Now, I'm not saying that Rowling is full of herself, or that she isn't fundamentally right about the bullshit work these guys are doing. In fact, I think Rowling's problem is that she is still thinking like a writer, like a workaday hack, like a humble acolyte of Story.

I think her problem is that she is still thinking like a writer when she should instead be thinking like a deity.

When you get God-problems, you can't be human about things. When your problem is that somebody has put together a concordance on your work so that people can better immerse themselves in the healing power of your life-changing narrative, you have to start getting God-sensibilities, because that means one less person is out screen-printing kitten t-shirts or molesting children. You've got to show magnanimity. Forgiveness. Playful detachment. Generosity. Forbearance.

Because when you've got God-problems, you can DESTROY people, and you may not even realize it. This guy -- this Vander Ark guy -- I guarantee you that he is getting 200 death threats a day right now. I guarantee you that his whole life feels like a lie, like a shambles, like a yawning void. He was just trying to write a good Bible using the Holy Writ of his Divine Avatar. And now he has been raised up and shamed before the altar.

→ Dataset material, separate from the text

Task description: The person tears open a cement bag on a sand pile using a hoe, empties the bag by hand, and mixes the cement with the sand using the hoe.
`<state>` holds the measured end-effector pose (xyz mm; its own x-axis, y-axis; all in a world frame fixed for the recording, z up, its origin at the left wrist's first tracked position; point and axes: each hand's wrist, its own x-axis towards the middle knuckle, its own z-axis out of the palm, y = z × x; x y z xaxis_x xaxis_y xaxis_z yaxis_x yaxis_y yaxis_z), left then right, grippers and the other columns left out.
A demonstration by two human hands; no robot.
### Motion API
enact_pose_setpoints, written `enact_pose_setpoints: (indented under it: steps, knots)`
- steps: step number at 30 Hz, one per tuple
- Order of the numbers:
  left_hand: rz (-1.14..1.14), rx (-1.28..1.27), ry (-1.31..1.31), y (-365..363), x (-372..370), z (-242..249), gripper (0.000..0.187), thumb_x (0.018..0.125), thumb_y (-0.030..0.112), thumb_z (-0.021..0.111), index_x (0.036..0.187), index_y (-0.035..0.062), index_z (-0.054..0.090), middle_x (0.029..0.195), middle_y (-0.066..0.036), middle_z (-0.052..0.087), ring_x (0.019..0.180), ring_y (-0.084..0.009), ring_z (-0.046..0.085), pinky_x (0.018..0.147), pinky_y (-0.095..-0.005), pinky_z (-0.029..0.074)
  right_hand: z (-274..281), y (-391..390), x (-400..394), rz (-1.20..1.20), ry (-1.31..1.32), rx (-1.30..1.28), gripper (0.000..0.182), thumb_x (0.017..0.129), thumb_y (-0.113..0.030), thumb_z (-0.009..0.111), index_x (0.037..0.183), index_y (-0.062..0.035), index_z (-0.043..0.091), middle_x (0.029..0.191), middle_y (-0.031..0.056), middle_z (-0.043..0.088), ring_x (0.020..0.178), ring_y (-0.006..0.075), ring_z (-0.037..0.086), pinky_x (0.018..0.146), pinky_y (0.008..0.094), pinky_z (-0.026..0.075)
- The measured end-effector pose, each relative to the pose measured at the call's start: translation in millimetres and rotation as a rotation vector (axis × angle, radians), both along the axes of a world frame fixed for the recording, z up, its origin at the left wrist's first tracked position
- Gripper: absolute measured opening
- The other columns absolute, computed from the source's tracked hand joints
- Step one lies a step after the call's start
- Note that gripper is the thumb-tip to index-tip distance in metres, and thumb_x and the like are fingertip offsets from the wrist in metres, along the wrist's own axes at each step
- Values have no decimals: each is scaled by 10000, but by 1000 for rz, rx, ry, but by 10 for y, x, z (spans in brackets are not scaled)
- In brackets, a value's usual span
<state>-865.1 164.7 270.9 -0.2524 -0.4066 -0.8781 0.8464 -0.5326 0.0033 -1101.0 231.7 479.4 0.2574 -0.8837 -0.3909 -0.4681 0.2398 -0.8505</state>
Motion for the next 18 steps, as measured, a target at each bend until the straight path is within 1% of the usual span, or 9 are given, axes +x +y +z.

Your fans are fucking crazy, Rowling. Surely you know that. Surely they creep you out, even as you try to be as nice to them as possible. What can you do? What options do you have? On one hand, as a writer, you will always feel that need to police your work, to make sure that the fruits of your imagination are being protected and that no one is invading your creation and robbing your characters of their purpose, strength, and meaning.

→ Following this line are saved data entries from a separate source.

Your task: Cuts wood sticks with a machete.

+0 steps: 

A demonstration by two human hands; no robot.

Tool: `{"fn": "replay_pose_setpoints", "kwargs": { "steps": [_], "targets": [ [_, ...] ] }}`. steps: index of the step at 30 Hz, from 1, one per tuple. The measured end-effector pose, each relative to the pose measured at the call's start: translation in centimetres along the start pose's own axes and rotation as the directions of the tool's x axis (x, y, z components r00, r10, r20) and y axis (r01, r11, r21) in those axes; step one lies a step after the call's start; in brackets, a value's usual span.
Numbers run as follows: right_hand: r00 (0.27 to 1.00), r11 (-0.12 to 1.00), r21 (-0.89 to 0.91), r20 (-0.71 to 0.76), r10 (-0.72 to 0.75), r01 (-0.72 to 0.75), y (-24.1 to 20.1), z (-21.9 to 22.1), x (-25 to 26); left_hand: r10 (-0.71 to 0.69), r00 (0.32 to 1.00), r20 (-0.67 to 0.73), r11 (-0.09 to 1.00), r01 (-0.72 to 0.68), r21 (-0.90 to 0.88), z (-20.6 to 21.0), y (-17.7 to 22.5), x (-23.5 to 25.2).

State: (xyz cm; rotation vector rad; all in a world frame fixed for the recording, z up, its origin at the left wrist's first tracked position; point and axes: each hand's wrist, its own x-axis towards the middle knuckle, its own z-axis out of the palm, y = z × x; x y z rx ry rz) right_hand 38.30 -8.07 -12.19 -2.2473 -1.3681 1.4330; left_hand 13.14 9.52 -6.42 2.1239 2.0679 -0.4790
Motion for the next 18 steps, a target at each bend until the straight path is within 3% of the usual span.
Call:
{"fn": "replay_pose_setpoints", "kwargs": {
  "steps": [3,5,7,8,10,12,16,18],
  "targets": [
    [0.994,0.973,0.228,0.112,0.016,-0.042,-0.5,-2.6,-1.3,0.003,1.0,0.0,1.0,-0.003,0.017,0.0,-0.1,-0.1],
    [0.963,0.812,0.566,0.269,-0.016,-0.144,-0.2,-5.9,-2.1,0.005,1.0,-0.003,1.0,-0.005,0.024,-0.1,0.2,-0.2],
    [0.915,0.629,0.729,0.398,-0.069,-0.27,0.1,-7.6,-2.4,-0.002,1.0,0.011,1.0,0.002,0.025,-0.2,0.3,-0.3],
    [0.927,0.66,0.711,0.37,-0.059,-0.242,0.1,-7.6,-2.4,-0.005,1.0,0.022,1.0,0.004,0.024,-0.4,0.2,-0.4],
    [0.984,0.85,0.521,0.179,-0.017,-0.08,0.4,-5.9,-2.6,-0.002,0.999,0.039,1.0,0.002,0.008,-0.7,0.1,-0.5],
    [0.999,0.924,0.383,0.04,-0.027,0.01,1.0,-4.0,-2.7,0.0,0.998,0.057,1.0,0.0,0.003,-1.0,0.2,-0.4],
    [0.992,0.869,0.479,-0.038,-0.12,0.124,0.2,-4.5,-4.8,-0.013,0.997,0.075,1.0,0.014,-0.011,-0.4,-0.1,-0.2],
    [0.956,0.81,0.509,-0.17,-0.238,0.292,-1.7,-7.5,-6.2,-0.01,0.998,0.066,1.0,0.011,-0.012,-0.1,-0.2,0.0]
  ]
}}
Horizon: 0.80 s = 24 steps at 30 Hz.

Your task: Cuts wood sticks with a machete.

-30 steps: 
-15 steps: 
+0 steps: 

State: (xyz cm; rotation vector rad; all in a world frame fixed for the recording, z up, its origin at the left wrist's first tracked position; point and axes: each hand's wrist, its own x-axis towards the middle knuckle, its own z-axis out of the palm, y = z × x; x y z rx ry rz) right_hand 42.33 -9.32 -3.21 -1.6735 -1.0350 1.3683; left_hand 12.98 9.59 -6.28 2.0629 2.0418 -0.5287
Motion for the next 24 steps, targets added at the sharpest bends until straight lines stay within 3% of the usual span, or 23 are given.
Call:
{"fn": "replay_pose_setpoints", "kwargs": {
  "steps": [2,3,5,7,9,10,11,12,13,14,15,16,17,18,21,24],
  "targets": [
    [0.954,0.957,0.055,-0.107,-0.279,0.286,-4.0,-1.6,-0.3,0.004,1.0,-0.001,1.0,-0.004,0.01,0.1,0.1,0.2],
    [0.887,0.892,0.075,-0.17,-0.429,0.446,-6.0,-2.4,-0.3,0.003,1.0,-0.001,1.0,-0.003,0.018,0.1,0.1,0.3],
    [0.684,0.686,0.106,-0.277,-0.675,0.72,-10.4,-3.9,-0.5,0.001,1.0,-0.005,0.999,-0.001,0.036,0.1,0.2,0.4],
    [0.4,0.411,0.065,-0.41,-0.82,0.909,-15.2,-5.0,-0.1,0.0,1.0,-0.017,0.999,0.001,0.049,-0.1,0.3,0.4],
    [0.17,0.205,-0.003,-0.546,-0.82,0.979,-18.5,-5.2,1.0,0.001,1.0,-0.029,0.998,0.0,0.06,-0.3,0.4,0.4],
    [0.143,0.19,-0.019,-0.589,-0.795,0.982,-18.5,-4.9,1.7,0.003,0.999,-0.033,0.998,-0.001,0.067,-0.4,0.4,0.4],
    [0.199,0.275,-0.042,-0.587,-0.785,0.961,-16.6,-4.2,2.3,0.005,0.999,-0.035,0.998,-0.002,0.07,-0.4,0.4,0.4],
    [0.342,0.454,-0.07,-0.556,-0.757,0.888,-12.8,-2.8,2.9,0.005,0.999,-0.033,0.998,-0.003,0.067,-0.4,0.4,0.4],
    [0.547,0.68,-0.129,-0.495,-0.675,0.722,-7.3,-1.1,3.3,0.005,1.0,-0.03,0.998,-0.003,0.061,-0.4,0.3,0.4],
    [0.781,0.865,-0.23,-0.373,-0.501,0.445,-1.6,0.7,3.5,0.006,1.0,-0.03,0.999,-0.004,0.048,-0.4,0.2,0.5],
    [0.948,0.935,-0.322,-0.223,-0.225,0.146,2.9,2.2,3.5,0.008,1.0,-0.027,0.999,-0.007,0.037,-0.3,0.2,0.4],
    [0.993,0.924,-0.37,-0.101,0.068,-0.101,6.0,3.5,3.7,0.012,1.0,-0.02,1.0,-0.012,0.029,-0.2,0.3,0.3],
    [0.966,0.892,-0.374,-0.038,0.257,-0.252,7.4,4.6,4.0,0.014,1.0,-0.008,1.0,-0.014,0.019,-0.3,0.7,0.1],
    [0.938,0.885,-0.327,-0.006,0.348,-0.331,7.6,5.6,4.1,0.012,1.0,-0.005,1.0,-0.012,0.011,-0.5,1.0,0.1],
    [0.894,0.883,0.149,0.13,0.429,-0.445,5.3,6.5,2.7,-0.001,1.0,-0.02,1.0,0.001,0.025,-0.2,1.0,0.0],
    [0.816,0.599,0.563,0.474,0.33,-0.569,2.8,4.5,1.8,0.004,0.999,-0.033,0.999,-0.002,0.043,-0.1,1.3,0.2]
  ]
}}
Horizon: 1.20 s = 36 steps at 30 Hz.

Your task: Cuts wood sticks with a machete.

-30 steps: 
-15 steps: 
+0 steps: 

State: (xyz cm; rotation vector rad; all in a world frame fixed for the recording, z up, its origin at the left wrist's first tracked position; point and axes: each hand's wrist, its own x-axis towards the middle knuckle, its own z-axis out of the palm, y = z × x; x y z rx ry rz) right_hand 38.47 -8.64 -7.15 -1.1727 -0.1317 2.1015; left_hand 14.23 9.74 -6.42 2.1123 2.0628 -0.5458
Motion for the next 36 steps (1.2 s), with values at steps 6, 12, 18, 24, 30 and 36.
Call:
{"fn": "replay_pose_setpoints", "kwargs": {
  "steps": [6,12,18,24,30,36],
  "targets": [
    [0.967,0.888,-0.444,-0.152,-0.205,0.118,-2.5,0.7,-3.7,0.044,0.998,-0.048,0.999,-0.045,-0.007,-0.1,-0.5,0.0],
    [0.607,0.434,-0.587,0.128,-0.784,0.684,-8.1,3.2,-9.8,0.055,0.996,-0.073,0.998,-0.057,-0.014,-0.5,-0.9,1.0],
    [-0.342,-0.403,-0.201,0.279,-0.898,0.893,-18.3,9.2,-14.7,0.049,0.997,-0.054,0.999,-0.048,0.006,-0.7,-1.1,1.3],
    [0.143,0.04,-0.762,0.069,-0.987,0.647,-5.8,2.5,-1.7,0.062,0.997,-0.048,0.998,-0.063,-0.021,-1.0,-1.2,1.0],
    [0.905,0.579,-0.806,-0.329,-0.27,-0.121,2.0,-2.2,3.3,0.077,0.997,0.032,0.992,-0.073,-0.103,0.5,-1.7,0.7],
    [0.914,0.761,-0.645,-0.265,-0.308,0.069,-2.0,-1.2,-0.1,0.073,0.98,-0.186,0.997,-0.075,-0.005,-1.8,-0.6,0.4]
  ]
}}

On the other hand, as the creator of something that you have gladly offered up as an alternate universe that accepts all emigres and foundlings, you have a duty to leave them alone, to let people subsume themselves in their obsession until they get what they need out of it, they die, or they move on to the next thing.

So, in short, YES you are right that this guy is probably stealing your shit. And I can can even buy that you are devastated by the assault on your Castle and the sacred things inside it. But you've got to let these things go.

We all know that you weren't prepared for this, and that you didn't want it to be this way. Writers almost never get God-problems, and so you don't have too many examples to guide you.

So just think about what Gandalf would do. Or Aslan. Or Sherlock Holmes.

They'd just fucking laugh, and everyone would laugh with them.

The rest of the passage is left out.